Wakil Ketua Tim Teknis TPID Provinsi Sumbar, Bimo Epyanto mengungkapkan, secara tahunan, laju inflasi Sumbar berada pada level 5,95 persen (yoy). Sementara secara tahun berjalan mencapai 0,78 persen (ytd).
"Besaran inflasi itu, Sumatra Barat tercatat sebagai provinsi dengan inflasi bulanan (mtm) tertinggi secara nasional," katanya dalam keterangan tertulis yang diterima Republika.co.id, Sabtu (5/3).
Hal tersebut, ujar Bimo, menunjukkan secara historis inflasi Sumbar cenderung memiliki fluktuasi yang tinggi. Kondisi tersebut, menurutnya, menjadi anomali di tengah kondisi nasional yang umumnya mengalami deflasi bulanan sebesar -0,09 persen (mtm). Sedangkan kondisi regional Sumatra yang juga mengalami inflasi yang rendah.

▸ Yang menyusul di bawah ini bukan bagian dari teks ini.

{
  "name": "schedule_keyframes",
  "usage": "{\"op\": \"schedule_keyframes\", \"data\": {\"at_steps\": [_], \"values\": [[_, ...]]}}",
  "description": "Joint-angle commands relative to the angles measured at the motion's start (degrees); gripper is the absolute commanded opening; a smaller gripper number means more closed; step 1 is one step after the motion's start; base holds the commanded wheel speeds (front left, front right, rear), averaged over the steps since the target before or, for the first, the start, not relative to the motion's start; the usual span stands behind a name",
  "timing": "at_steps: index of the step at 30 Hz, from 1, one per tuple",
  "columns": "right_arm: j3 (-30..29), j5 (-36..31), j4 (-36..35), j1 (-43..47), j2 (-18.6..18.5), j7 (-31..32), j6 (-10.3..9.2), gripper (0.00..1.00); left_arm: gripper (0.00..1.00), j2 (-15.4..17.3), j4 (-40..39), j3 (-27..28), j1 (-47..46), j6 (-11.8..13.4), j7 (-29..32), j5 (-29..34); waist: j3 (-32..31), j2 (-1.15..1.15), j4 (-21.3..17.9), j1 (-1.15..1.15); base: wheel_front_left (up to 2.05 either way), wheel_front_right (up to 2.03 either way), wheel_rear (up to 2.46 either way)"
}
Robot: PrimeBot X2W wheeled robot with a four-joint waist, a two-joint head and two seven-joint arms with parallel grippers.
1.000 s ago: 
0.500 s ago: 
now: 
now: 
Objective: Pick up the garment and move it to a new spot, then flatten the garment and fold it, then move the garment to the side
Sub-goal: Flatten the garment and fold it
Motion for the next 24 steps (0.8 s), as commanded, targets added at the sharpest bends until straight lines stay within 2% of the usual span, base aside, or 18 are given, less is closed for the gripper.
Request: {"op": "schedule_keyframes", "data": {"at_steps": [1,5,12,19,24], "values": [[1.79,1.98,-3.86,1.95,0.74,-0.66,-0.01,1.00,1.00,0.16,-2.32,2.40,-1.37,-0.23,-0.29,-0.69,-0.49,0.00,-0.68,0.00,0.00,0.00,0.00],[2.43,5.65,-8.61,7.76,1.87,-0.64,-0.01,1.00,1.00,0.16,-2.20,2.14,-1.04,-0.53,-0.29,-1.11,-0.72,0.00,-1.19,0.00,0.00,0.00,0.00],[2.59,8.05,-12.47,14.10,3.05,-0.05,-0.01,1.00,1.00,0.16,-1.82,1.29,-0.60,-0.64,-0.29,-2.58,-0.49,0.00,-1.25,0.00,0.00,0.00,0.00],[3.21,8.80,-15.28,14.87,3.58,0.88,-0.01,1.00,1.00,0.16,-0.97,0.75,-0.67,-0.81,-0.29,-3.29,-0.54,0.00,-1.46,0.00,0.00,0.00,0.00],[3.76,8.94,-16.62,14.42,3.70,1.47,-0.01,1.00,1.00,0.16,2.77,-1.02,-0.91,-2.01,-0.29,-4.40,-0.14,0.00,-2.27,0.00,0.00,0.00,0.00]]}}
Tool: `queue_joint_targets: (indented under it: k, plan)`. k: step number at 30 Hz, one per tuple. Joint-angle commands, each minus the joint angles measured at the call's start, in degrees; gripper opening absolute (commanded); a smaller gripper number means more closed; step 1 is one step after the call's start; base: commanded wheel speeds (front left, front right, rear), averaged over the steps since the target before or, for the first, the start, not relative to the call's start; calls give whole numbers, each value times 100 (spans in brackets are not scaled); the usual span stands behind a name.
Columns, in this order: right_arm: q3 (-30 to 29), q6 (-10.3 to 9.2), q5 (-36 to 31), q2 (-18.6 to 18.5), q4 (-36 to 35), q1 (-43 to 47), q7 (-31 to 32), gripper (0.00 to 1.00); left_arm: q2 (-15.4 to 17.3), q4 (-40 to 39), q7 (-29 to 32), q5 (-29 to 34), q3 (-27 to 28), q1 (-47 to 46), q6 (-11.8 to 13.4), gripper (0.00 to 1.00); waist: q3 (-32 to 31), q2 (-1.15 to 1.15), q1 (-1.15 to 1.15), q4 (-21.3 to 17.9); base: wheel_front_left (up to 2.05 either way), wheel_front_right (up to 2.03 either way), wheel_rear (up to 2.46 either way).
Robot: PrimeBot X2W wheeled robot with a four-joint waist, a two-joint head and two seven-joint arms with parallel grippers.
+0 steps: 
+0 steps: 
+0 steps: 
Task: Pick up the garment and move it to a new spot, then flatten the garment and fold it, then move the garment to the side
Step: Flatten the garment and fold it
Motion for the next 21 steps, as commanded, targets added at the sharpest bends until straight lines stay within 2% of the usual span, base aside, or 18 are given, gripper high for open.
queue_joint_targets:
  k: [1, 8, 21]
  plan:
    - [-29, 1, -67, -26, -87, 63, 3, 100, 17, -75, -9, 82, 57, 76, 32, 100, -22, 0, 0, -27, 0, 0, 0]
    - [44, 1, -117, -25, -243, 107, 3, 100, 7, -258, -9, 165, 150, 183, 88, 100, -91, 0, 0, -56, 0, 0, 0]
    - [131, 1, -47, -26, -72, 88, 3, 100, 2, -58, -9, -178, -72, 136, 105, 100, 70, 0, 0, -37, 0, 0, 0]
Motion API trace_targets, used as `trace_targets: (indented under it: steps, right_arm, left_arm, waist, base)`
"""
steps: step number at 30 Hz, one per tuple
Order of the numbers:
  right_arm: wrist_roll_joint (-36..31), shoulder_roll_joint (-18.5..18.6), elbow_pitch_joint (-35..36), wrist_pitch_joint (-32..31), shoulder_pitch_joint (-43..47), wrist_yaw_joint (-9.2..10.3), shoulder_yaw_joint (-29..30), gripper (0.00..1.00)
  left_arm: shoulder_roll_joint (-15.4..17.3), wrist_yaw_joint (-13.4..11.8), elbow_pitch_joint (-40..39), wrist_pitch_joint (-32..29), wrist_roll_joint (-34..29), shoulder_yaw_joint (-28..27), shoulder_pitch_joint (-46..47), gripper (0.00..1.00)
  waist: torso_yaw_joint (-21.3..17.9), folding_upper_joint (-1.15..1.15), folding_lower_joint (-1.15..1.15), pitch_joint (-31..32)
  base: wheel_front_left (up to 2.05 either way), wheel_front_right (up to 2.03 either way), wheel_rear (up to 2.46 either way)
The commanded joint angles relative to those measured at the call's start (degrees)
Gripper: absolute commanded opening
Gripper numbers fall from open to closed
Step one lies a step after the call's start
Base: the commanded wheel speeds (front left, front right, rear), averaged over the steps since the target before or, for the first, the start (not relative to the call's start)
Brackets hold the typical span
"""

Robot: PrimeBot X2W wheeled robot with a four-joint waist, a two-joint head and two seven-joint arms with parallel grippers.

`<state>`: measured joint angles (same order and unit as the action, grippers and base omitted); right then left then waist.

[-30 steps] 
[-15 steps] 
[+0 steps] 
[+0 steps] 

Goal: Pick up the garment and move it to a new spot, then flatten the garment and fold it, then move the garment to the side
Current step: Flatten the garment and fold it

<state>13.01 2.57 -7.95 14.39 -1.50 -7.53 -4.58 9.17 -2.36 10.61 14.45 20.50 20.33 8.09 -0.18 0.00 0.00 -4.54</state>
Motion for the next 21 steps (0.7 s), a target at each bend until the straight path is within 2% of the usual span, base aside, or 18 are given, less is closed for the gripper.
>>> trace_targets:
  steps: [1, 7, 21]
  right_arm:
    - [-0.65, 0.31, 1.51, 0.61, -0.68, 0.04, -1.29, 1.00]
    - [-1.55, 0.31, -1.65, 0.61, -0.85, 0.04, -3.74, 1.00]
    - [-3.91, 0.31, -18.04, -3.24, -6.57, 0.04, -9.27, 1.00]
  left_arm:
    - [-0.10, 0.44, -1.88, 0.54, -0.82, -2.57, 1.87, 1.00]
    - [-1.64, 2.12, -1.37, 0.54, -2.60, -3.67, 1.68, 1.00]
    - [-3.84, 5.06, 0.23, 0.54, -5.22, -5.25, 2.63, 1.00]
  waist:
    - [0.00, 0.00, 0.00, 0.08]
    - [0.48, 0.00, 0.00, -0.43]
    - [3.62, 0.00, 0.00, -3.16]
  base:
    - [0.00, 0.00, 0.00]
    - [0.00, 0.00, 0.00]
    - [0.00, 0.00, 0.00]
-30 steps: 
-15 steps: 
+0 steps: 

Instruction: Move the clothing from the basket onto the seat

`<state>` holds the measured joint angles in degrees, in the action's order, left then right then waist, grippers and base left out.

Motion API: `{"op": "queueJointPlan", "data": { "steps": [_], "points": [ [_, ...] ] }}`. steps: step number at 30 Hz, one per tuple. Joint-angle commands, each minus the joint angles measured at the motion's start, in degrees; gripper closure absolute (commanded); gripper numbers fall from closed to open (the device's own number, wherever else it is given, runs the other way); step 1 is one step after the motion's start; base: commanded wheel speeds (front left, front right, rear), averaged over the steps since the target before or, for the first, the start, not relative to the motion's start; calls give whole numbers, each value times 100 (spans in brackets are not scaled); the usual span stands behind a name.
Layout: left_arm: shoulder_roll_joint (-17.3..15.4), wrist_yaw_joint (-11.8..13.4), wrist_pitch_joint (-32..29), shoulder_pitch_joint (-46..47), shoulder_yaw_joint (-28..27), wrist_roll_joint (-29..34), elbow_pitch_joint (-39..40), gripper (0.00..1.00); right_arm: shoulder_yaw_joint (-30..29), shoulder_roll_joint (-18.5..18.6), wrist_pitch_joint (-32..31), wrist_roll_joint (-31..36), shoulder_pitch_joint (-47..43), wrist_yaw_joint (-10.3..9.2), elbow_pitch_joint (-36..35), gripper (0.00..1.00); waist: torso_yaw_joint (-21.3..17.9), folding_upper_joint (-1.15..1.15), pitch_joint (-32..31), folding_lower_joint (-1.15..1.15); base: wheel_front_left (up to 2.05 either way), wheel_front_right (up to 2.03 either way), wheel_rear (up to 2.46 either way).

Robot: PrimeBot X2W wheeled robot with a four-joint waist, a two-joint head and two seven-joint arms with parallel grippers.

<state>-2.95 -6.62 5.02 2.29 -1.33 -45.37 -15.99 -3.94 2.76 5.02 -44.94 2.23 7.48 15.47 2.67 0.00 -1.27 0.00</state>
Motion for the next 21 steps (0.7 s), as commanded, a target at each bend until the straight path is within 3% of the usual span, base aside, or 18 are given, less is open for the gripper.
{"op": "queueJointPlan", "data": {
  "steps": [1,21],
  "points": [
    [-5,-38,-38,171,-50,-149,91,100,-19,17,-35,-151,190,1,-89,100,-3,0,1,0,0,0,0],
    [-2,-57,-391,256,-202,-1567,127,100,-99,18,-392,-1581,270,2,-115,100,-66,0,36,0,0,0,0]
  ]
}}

Kemudian, ia berujar, secara spasial, inflasi Kota Padang bertolak belakang dengan Bukittinggi. Kota Padang, Bimo menjelaskan, mengalami inflasi sebesar 0,86 persen (mtm) dan berada pada posisi kedua dari seluruh kota yang mengalami inflasi secara nasional. Sementara Bukittinggi, tercatat deflasi -0,21 persen (mtm) atau berada pada posisi ke-30 dari seluruh kota yang mengalami deflasi secara nasional.
Komoditas kelompok pangan atau volatile food, Bimo mengatakan, menjadi sumber utama tingginya tekanan inflasi di Sumbar. Inflasi bulanan akibat kelompok pangan ini sebesar 1,51 persen. Sementara inflasi kelompok harga barang-barang yang diatur pemerintah sebesar 0,87 persen dan inflasi inti sebesar 0,28 persen.
“Komoditas beras dan cabai merah kembali memberikan sumbangan tinggi, seiring dengan curah hujan yang tinggi dan banjir yang terjadi di beberapa sentra produksi di Sumbar,” kata dia.